**What to produce**
With pictures left out, output exactly the lines of the listing below from the line that has "From a set of" to the line that has "of the clear", both lines kept.

START Given data

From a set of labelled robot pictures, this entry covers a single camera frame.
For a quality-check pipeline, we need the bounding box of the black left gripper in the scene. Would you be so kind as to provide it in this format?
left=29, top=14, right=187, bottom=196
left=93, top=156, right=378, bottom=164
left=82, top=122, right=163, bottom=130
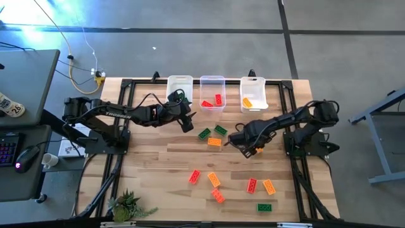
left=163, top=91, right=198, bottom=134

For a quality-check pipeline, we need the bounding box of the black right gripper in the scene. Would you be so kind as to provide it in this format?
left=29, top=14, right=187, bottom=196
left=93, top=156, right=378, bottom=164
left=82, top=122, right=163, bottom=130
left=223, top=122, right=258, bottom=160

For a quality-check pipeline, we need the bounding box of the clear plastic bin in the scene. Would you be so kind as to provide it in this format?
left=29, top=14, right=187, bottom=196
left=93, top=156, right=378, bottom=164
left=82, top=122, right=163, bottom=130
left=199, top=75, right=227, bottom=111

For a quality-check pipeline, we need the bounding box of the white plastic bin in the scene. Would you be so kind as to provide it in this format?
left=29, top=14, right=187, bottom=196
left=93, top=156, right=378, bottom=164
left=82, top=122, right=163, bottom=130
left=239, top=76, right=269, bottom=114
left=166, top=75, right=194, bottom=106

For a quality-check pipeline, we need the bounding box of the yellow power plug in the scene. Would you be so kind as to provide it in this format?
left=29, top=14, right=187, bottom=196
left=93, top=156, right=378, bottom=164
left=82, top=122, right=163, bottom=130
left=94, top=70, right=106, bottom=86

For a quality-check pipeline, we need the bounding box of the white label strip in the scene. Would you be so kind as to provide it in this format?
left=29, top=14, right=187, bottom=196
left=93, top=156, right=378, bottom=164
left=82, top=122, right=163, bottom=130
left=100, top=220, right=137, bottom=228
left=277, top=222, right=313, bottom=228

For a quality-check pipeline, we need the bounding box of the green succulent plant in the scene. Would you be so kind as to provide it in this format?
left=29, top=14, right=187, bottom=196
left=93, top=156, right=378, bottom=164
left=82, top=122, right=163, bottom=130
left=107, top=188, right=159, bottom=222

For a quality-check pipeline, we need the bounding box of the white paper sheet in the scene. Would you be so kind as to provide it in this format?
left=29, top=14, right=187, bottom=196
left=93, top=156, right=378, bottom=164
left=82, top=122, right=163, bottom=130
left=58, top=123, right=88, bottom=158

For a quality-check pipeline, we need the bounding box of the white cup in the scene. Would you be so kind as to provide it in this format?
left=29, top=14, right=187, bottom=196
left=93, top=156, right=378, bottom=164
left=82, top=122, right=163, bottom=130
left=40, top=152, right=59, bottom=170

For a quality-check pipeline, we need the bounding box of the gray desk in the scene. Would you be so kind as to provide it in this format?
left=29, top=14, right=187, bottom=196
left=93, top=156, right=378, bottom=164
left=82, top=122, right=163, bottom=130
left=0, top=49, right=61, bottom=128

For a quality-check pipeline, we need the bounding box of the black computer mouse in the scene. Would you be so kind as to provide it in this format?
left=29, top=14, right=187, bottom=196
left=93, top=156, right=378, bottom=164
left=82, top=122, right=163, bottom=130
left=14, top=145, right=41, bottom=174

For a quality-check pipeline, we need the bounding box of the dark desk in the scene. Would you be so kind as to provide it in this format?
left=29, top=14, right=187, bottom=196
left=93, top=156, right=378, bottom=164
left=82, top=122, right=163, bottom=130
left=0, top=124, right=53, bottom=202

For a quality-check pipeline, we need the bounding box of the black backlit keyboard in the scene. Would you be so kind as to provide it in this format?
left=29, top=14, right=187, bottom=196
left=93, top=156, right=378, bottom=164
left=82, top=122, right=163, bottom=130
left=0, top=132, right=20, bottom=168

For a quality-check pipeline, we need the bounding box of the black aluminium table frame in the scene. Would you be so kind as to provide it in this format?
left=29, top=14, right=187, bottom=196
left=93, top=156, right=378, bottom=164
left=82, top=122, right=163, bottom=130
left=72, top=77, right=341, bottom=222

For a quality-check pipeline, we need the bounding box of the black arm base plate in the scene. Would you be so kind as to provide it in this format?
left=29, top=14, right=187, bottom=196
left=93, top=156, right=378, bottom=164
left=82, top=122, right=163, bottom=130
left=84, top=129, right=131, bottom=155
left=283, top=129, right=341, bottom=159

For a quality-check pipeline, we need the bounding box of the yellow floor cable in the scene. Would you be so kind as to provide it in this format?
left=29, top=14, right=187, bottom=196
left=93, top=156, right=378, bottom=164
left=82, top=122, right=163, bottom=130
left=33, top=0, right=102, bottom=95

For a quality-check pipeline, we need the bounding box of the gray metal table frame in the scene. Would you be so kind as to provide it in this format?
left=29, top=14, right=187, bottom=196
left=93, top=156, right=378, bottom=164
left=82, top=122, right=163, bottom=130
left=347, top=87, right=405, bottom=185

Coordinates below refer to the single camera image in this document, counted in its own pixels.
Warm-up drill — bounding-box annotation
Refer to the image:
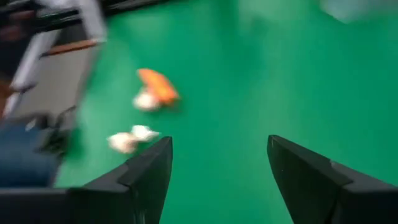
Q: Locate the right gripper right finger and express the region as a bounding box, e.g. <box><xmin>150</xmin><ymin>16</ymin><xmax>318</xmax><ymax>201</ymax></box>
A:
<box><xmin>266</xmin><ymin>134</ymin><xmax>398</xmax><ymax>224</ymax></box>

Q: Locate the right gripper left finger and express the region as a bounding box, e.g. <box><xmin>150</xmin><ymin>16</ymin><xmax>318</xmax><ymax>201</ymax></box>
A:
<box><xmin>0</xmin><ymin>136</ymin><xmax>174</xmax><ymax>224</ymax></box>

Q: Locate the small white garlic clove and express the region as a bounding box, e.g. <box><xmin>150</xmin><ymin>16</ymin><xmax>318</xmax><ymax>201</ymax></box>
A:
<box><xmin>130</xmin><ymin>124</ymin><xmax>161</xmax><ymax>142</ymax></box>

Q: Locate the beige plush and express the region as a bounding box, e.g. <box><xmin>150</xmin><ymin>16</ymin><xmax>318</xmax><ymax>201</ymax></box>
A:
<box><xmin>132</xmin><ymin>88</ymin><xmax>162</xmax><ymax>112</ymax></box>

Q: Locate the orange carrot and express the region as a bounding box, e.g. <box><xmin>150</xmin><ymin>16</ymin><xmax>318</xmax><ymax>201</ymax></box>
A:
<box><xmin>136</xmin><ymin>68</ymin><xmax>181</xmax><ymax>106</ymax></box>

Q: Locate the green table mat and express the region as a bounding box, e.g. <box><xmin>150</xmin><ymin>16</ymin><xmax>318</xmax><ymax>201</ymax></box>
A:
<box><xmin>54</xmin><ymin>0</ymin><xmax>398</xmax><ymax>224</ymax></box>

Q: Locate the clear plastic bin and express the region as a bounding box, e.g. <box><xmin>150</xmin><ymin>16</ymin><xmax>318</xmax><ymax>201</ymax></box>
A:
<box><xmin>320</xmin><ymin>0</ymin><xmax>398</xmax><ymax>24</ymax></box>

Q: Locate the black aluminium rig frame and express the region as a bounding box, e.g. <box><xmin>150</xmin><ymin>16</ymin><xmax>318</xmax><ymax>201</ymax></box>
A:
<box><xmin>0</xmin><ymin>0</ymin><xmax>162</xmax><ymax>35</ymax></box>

END Given data
START Given data

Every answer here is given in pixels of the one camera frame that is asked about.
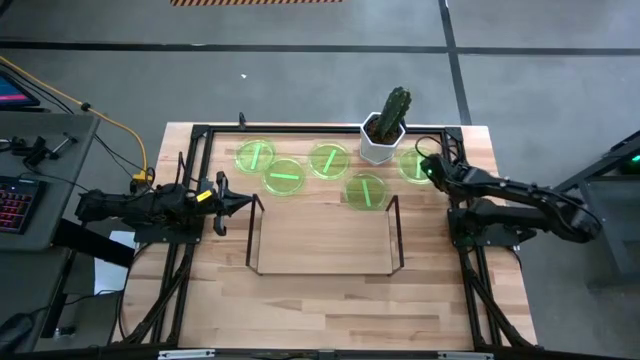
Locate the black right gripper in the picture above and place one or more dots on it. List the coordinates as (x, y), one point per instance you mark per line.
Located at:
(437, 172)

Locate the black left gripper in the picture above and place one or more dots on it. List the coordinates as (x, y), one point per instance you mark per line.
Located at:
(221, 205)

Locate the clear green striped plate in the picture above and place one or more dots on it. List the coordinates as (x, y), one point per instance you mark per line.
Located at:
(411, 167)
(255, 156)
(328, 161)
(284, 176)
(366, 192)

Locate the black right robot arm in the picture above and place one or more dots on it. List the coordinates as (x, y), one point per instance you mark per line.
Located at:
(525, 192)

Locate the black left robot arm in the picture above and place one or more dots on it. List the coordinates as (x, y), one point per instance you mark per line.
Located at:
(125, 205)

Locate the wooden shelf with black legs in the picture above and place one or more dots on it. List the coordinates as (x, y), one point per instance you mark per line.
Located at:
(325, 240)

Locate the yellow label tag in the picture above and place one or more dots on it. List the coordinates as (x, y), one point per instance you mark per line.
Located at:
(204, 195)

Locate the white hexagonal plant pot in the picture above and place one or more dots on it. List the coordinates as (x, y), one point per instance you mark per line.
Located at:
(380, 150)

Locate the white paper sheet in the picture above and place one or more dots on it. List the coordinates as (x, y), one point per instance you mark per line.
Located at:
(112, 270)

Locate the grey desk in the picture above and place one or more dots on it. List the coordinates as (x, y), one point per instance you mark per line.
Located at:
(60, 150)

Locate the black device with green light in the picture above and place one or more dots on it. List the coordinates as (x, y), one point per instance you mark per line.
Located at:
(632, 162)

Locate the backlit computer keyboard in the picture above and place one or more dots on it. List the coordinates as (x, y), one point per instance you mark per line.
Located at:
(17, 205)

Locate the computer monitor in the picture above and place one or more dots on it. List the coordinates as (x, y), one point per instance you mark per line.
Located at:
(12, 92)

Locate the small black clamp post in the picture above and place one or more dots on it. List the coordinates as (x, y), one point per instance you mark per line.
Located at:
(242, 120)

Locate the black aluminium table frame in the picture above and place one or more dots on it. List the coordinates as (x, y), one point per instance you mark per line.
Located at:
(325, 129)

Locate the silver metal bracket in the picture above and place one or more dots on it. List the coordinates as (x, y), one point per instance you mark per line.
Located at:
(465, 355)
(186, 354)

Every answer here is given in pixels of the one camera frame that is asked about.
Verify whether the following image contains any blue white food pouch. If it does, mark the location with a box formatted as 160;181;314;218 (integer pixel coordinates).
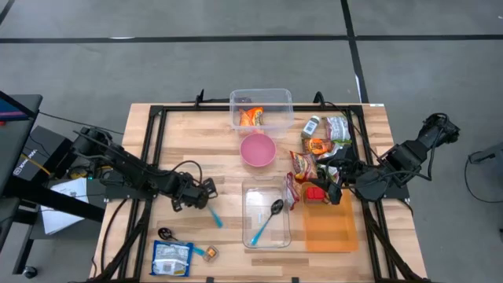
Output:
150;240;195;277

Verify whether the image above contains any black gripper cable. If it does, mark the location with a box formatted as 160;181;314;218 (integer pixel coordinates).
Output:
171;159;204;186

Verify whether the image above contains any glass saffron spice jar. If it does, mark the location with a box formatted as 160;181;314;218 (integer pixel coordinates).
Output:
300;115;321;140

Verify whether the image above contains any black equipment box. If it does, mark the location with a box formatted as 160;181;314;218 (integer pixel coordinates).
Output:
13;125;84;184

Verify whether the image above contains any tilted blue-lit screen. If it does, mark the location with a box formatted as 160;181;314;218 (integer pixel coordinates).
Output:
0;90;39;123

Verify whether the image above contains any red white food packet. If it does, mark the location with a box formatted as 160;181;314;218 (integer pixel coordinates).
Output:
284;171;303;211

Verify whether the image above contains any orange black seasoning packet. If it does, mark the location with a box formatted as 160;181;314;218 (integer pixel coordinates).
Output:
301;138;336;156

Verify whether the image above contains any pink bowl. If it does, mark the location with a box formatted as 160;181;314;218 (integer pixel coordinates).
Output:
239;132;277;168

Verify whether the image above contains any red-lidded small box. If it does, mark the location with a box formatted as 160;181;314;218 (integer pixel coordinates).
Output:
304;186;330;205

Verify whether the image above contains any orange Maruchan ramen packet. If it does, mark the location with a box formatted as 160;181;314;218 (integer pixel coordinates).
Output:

END Given data

**Solved problem**
From a set of labelled robot pictures, this entry covers a single camera frame.
For a quality-check pipeline, we need the bounding box of the black left gripper in the scene. Would you be so kind as to provide it in this format?
left=29, top=14, right=187, bottom=196
left=93, top=156, right=378, bottom=164
left=82, top=122, right=163, bottom=130
left=163, top=91, right=198, bottom=134

For a quality-check pipeline, we need the bounding box of the black right gripper in the scene. Would you be so kind as to provide it in this format?
left=29, top=14, right=187, bottom=196
left=93, top=156, right=378, bottom=164
left=82, top=122, right=163, bottom=130
left=223, top=122, right=258, bottom=160

For a quality-check pipeline, we need the bounding box of the clear plastic bin in the scene. Would you be so kind as to provide it in this format?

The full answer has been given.